• _DATA_:
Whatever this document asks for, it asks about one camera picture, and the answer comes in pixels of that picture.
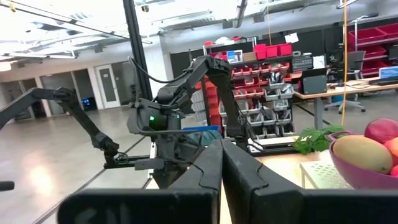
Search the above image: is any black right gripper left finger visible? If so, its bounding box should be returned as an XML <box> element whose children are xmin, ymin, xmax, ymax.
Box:
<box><xmin>57</xmin><ymin>139</ymin><xmax>223</xmax><ymax>224</ymax></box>

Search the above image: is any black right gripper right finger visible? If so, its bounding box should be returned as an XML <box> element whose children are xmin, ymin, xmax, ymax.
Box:
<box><xmin>221</xmin><ymin>139</ymin><xmax>398</xmax><ymax>224</ymax></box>

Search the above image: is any purple colander bowl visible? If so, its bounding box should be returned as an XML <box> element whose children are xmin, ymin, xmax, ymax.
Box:
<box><xmin>326</xmin><ymin>130</ymin><xmax>398</xmax><ymax>190</ymax></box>

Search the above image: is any blue plastic bin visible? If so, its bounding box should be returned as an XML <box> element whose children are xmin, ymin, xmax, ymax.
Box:
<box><xmin>183</xmin><ymin>125</ymin><xmax>223</xmax><ymax>146</ymax></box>

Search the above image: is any pale green perforated shelf riser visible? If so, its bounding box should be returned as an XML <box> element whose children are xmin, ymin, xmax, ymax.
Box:
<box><xmin>300</xmin><ymin>149</ymin><xmax>355</xmax><ymax>190</ymax></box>

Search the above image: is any green potted plant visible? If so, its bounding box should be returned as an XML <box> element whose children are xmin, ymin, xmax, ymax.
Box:
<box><xmin>294</xmin><ymin>124</ymin><xmax>345</xmax><ymax>156</ymax></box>

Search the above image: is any parts rack with small bins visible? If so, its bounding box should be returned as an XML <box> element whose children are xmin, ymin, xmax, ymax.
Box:
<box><xmin>191</xmin><ymin>37</ymin><xmax>296</xmax><ymax>139</ymax></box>

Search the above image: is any blue white carton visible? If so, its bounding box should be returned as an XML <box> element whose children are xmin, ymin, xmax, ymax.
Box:
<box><xmin>226</xmin><ymin>49</ymin><xmax>244</xmax><ymax>65</ymax></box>

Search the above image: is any grey office chair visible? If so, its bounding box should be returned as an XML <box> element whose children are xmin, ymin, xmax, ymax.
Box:
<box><xmin>324</xmin><ymin>50</ymin><xmax>368</xmax><ymax>114</ymax></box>

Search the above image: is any open laptop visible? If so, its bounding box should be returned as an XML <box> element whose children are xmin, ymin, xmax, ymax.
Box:
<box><xmin>369</xmin><ymin>65</ymin><xmax>398</xmax><ymax>86</ymax></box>

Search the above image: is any red bin shelving unit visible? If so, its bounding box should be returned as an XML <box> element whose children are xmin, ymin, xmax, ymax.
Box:
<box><xmin>346</xmin><ymin>23</ymin><xmax>398</xmax><ymax>78</ymax></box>

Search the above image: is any black aluminium table frame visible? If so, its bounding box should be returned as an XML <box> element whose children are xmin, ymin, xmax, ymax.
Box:
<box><xmin>123</xmin><ymin>0</ymin><xmax>299</xmax><ymax>170</ymax></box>

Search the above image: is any yellow hanging cable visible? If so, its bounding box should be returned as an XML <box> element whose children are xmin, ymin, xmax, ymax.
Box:
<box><xmin>341</xmin><ymin>0</ymin><xmax>348</xmax><ymax>126</ymax></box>

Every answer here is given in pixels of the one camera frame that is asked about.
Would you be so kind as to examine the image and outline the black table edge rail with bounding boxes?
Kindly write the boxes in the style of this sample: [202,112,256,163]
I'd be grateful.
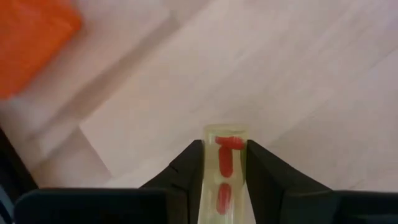
[0,127,40,224]

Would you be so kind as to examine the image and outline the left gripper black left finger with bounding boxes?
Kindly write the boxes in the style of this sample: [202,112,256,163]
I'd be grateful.
[14,139,205,224]

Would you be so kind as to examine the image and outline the orange plastic basket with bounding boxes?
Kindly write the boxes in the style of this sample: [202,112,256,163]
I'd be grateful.
[0,0,83,100]

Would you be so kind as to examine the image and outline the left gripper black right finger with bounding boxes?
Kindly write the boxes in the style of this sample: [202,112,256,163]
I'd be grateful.
[247,139,398,224]

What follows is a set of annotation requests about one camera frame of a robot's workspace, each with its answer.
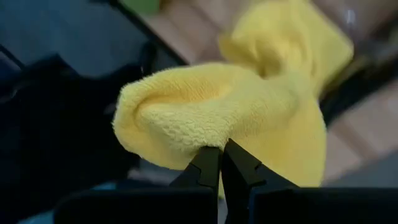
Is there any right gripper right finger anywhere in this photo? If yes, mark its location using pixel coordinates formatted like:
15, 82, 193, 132
221, 138, 299, 224

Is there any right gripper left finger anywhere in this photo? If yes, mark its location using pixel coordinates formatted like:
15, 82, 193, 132
169, 146, 222, 191

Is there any yellow microfiber towel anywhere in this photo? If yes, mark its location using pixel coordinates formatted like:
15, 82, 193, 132
111, 0, 355, 200

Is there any green microfiber towel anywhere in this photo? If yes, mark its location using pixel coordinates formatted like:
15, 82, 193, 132
119, 0, 161, 15

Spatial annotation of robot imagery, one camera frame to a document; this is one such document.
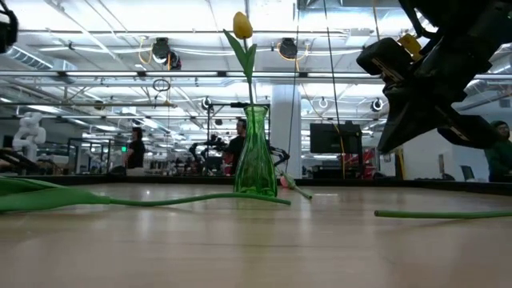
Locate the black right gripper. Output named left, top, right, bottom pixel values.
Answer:
left=356, top=23, right=499, bottom=154

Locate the yellow artificial tulip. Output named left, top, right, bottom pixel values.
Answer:
left=399, top=34, right=422, bottom=57
left=222, top=10, right=259, bottom=111

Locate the pink artificial tulip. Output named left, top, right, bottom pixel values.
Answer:
left=278, top=170, right=314, bottom=201

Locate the green glass vase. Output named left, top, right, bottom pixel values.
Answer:
left=234, top=104, right=279, bottom=198

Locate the red cart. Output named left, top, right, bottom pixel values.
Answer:
left=343, top=147, right=379, bottom=177

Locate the person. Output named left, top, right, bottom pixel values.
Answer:
left=226, top=118, right=248, bottom=176
left=483, top=119, right=512, bottom=183
left=122, top=126, right=147, bottom=177

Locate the black monitor on stand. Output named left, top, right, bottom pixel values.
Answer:
left=310, top=122, right=364, bottom=179

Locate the white robot figure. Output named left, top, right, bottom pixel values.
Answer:
left=11, top=111, right=47, bottom=163

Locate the green artificial flower stem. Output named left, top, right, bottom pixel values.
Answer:
left=0, top=174, right=292, bottom=214
left=374, top=210, right=512, bottom=220

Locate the white building column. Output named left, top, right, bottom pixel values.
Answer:
left=270, top=83, right=303, bottom=179

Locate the black hanging cable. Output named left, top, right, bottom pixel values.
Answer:
left=286, top=0, right=301, bottom=162
left=322, top=0, right=346, bottom=180

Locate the black ceiling cable reel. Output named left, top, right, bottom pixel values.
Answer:
left=278, top=37, right=299, bottom=61
left=151, top=37, right=182, bottom=71

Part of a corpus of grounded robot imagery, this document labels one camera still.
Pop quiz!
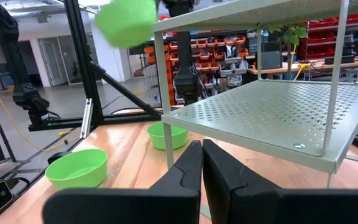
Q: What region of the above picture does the black aluminium table frame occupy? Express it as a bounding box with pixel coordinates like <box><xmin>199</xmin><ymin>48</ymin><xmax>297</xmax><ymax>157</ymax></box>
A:
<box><xmin>0</xmin><ymin>0</ymin><xmax>165</xmax><ymax>218</ymax></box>

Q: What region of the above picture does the green potted plant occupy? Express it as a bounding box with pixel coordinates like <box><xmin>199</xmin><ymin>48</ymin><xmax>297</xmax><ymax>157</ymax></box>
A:
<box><xmin>267</xmin><ymin>24</ymin><xmax>309</xmax><ymax>82</ymax></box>

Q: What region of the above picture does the red bin rack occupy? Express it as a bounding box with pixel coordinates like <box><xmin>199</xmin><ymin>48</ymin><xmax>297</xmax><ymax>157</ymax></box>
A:
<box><xmin>303</xmin><ymin>12</ymin><xmax>358</xmax><ymax>62</ymax></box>

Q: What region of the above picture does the wooden workbench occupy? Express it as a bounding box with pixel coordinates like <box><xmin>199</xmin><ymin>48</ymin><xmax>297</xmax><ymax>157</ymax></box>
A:
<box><xmin>247</xmin><ymin>58</ymin><xmax>358</xmax><ymax>75</ymax></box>

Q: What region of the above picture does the glass double door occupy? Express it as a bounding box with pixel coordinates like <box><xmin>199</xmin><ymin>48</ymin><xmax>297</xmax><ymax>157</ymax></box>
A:
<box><xmin>39</xmin><ymin>36</ymin><xmax>71</xmax><ymax>87</ymax></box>

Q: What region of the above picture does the silver aluminium bar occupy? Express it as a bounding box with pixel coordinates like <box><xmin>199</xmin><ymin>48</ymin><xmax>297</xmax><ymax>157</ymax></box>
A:
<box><xmin>79</xmin><ymin>97</ymin><xmax>94</xmax><ymax>139</ymax></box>

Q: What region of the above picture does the orange bin shelving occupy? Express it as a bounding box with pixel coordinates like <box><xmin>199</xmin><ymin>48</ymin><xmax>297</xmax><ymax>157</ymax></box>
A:
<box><xmin>143</xmin><ymin>30</ymin><xmax>249</xmax><ymax>106</ymax></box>

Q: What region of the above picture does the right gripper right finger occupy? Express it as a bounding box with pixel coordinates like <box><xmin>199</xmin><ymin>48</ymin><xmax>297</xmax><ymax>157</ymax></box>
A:
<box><xmin>202</xmin><ymin>139</ymin><xmax>358</xmax><ymax>224</ymax></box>

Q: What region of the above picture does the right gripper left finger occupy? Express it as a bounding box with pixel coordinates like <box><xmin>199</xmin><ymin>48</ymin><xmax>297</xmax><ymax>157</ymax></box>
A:
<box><xmin>42</xmin><ymin>139</ymin><xmax>203</xmax><ymax>224</ymax></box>

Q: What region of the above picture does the thin yellow cable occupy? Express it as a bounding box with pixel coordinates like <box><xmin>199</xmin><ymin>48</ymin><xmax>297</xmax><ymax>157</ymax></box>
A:
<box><xmin>0</xmin><ymin>60</ymin><xmax>77</xmax><ymax>153</ymax></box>

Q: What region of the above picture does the green plastic bowl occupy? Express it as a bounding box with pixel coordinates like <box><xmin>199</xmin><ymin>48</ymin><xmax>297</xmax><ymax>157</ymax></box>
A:
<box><xmin>44</xmin><ymin>148</ymin><xmax>109</xmax><ymax>191</ymax></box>
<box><xmin>147</xmin><ymin>121</ymin><xmax>190</xmax><ymax>151</ymax></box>
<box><xmin>94</xmin><ymin>0</ymin><xmax>158</xmax><ymax>50</ymax></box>

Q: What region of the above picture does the pale green perforated shelf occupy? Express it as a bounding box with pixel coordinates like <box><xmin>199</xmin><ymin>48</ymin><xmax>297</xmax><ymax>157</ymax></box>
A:
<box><xmin>152</xmin><ymin>0</ymin><xmax>358</xmax><ymax>189</ymax></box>

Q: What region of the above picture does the black computer box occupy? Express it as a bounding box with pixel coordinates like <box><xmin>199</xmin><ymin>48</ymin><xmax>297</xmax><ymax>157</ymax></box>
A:
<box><xmin>260</xmin><ymin>41</ymin><xmax>285</xmax><ymax>70</ymax></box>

• _TASK STATEMENT_:
Tally the lines above containing "using". Answer with the count only.

• _ANSWER TO THIS PROBLEM_:
4